Giriş sınavı başlamak üzereyken, Qin Xuan istasyon müdürü olarak Blackhawk askeri akademisinin bulunduğu Gezegen Hawk’a kadar Han Sen’e eşlik edemedi. Bunun yerine, Han Sen’e bir yıldızlararası uzay gemisi bileti verdi ve sınava girmesini rica etti.
Han Sen zaten Luo Sulan’la askeri okula gideceği hakkında konuşmuştu. Onun kararını desteklemişti.
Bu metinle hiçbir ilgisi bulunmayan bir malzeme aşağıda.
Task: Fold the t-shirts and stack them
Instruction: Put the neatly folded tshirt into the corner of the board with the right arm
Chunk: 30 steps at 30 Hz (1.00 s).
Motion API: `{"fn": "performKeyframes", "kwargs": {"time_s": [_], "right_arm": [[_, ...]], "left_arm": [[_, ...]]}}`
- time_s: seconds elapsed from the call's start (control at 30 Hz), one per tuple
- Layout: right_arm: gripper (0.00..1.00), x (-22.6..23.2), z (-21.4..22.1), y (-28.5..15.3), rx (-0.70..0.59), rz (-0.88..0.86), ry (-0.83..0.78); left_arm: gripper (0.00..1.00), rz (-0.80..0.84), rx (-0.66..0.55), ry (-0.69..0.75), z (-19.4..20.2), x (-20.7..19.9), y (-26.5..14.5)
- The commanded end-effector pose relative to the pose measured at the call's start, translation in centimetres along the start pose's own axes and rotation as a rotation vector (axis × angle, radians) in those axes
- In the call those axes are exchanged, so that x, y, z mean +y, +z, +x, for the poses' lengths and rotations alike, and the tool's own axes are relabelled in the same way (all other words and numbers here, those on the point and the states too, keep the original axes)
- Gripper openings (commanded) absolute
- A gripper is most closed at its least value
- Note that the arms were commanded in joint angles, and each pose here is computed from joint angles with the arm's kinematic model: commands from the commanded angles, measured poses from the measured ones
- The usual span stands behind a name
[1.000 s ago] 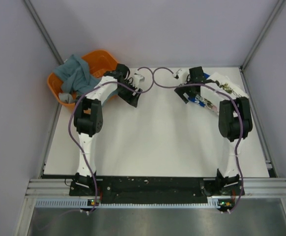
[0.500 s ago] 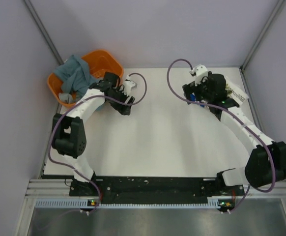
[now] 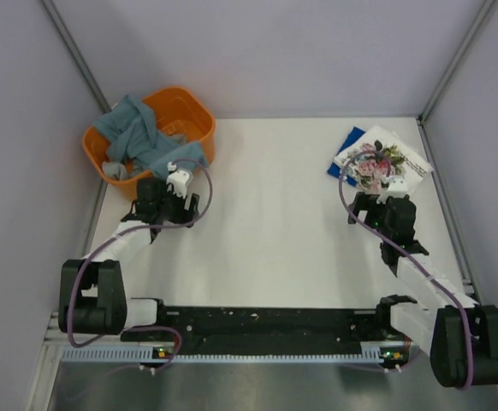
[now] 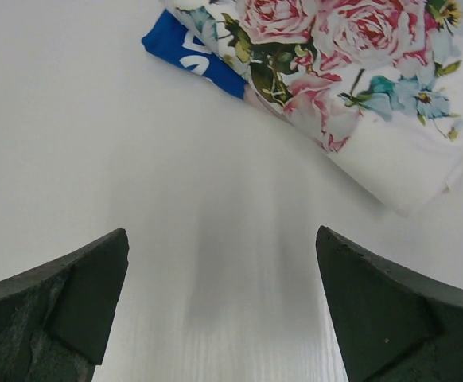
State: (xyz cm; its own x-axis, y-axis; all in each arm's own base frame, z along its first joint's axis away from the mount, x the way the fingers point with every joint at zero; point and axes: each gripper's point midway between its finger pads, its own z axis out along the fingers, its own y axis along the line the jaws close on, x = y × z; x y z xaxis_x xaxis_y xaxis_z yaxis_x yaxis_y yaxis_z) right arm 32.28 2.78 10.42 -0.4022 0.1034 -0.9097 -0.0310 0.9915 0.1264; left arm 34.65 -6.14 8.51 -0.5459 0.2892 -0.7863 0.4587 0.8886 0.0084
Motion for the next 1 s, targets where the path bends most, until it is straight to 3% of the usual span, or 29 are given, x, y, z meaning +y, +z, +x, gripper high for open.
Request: {"fn": "performKeyframes", "kwargs": {"time_s": [0.0, 0.1, 0.2, 0.37, 0.57, 0.7, 0.83, 0.97], "right_arm": [[0.99, -2.5, -1.1, -0.5, -0.183, 0.121, 0.056], [0.99, -3.8, -0.8, -1.2, -0.227, 0.179, 0.069], [0.99, -4.2, -1.3, -1.7, -0.286, 0.197, 0.058], [0.99, -4.4, -1.9, -2.1, -0.345, 0.197, 0.052], [0.99, -4.2, -3.5, -1.6, -0.419, 0.127, 0.016], [0.99, -3.7, -3.9, 0.1, -0.401, 0.075, -0.009], [0.99, -3.8, -3.2, 1.7, -0.401, 0.068, -0.024], [0.99, -3.9, -2.6, 2.3, -0.375, 0.069, -0.027]], "left_arm": [[0.86, -0.183, -0.33, 0.008, -4.3, 2.7, -1.4], [0.99, -0.297, -0.422, -0.034, -2.9, 3.7, -2.3], [0.99, -0.349, -0.499, -0.025, -3.2, 4.3, -2.9], [0.99, -0.363, -0.515, -0.063, -4.0, 4.9, -2.5], [0.99, -0.259, -0.558, -0.055, -5.0, 3.4, -1.8], [0.98, -0.227, -0.726, 0.048, -4.7, 1.7, -2.5], [0.99, -0.219, -0.611, 0.004, -3.8, 2.2, -1.3], [0.99, -0.266, -0.648, -0.017, -4.2, 3.1, -1.5]]}}
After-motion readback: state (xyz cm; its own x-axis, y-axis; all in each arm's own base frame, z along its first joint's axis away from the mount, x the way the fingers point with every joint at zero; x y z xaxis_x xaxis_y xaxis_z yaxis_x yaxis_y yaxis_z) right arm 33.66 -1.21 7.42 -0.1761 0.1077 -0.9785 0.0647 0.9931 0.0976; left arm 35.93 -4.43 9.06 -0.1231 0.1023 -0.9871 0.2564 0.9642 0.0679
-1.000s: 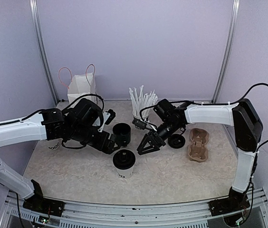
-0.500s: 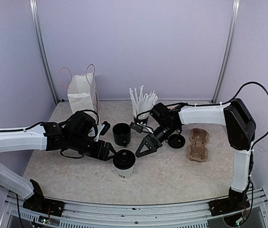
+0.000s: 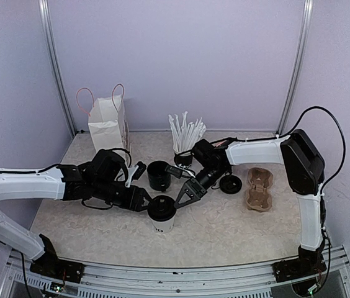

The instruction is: Pack the takeout coffee

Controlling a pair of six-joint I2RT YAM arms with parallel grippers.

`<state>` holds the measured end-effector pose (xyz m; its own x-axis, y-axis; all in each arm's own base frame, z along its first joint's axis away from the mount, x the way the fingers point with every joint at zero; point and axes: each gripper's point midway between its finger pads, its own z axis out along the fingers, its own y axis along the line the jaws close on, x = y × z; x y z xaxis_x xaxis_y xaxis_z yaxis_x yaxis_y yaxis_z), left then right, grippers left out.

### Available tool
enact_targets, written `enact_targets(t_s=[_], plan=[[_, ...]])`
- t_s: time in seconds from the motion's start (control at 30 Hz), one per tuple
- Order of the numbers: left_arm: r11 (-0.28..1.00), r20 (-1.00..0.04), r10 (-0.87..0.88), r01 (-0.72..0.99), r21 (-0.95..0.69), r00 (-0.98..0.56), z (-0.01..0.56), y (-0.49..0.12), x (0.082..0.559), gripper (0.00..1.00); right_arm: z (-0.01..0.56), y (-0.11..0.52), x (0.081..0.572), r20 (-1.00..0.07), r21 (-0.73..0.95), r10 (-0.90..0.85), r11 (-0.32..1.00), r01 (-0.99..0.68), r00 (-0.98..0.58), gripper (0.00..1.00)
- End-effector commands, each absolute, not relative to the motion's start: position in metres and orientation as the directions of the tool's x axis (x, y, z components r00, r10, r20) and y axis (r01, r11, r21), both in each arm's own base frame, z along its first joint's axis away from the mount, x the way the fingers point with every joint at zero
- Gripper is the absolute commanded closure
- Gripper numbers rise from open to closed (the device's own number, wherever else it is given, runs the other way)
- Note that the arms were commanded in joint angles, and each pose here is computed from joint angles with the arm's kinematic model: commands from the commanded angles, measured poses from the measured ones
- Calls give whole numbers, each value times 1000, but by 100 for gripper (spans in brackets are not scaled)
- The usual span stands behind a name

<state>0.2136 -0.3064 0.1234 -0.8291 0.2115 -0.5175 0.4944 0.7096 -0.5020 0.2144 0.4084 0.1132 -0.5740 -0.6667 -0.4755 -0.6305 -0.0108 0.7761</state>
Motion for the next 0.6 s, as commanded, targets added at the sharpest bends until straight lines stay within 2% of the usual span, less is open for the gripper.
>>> enact_targets(t_s=[0.0, 0.13, 0.37, 0.47, 0.57], plan=[[714, -478, 220, 474, -515, -850, 105, -301, 210, 51, 105, 414, 212, -436, 806, -676, 0, -591, -594, 46], [731, -444, 222, 449, -513, -868, 89, -292, 203, 55, 91, 413, 216, -400, 807, -684, 54, -588, -611, 49], [778, -363, 218, 386, -496, -906, 56, -275, 193, 61, 30, 395, 228, -265, 731, -717, 287, -620, -645, 59], [794, -325, 208, 353, -495, -923, 43, -269, 190, 62, 21, 393, 228, -238, 728, -721, 311, -611, -651, 60], [790, -321, 210, 353, -501, -924, 41, -271, 190, 62, 31, 398, 226, -264, 750, -719, 266, -605, -643, 61]])
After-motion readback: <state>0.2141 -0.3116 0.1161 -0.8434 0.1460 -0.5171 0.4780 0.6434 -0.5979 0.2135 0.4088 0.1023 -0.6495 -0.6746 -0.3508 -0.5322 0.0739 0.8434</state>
Eğer ünlü bir askeri okula gidebilir ve mezun olursa, notları ortalama olsa bile, bir asker yerine düşük seviyeli bir subay olarak hizmet verebilirdi. Bu şekilde çok fazla acı çekmesine gerek yoktu ve savaş alanından daha fazla hayatta kalma şansı vardı.
Notları mükemmel olsaydı, o zaman daha iyi olurdu. Bu durumda, belki de Luo Sulan’ın istediği nispeten daha güvenli bir pozisyona atanırdı. Tek endişesi Han Sen’in Blackhawk gibi bir okulun giriş sınavını geçemeyebileceğiydi.
Sonuçta, Han Sen sadece zorunlu birleşik eğitim sisteminden mezun olmuştu ve birçok özel okul mezunun için bile bir askeri okula girme şansı endişe vericiydi.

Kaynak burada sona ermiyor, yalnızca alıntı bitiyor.